The first clinical trial of embryonic stem cell treatment in human subjects was approved by the FDA in January 2009 for transplantation of differentiated neural cells called GRNOPC1, progenitor oligodendrocytes, into patients with spinal cord injuries. The study was on hold for more than a year because of microscopic cysts found in rat test subjects. That hold was lifted in July of this year. On Monday, October 11th, 2010 Geron Corporation announced that the first spinal cord patient was treated with the differentiated stem cells in Atlanta, at the the Shepherd Center. 


There is much argument about whether embryonic stem cell therapy is safe, is ethical and even whether it is likely to be effective. What is clear, however, is that if funding is not available to sufficiently research and test, even if in non-human subjects1, that the likelihood of success on any level is poor. When contamination was reported in cell lines in 2005, within months Robert Lanza's group at the private firm American Cell Technology reported not just a potential way to grow cells without serum, but within a year, a way to extract the inner mass stem cells without destruction of an embryo. Research findings drove the science of stem cell technology forward.


If we don't publicly fund medical research in this country there will be two devastating outcomes: we will fall farther and farther behind the rest of the world, and we will end up with novel treatments that only the very wealthiest Americans will be able to afford.

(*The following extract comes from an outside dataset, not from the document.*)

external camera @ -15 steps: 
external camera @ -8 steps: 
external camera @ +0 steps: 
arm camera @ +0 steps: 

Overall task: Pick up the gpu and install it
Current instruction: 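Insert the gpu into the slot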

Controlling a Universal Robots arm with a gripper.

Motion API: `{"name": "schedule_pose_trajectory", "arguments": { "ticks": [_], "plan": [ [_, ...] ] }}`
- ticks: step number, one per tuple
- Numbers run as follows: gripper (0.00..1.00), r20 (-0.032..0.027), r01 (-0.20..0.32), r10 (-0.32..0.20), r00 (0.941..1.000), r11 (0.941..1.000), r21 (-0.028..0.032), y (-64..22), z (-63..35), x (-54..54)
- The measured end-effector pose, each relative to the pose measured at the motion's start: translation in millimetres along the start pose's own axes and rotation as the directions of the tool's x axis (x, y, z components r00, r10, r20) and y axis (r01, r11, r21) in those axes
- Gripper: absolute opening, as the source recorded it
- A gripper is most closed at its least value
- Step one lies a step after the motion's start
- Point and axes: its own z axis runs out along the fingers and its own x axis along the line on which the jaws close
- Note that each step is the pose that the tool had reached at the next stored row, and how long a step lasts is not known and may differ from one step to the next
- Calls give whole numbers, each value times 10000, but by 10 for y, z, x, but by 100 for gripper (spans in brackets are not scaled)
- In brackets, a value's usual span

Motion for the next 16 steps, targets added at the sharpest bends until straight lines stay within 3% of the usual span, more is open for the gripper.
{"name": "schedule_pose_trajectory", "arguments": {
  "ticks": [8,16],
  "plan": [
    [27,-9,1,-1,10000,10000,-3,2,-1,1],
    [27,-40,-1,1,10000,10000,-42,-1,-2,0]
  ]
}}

Think of anyone you know who has any of the ailments in that figure above, who might potentially be treated by stem cell therapy. How much is too much to pay? 


So hopefully, when you next hear 'stem cell research' you'll ask what kind of stem cells and you'll ask whose research it is. Is it publicly funded and therefore yours, mine and ours? Or is it privately funded? And how about just saying "Yay! More research!"


Research and peer review drive science, and medicine, forward.


They are your very best hope for a healthy future.




1 Readers should remember that the Dickey Wicker Amendment prohibits any embryonic stem cell research with embryos even from other organisms to be funded with federal dollars. Specifically:  For purposes of this section, the term "human embryo or embryos" includes any organism, not protected as a human subject under 45 CFR 46 (the Human Subject Protection regulations) . . . that is derived by fertilizationparthenogenesiscloning, or any other means from one or more human gametes (sperm or egg) or human diploid cells (cells that have two sets of chromosomes, such as somatic cells).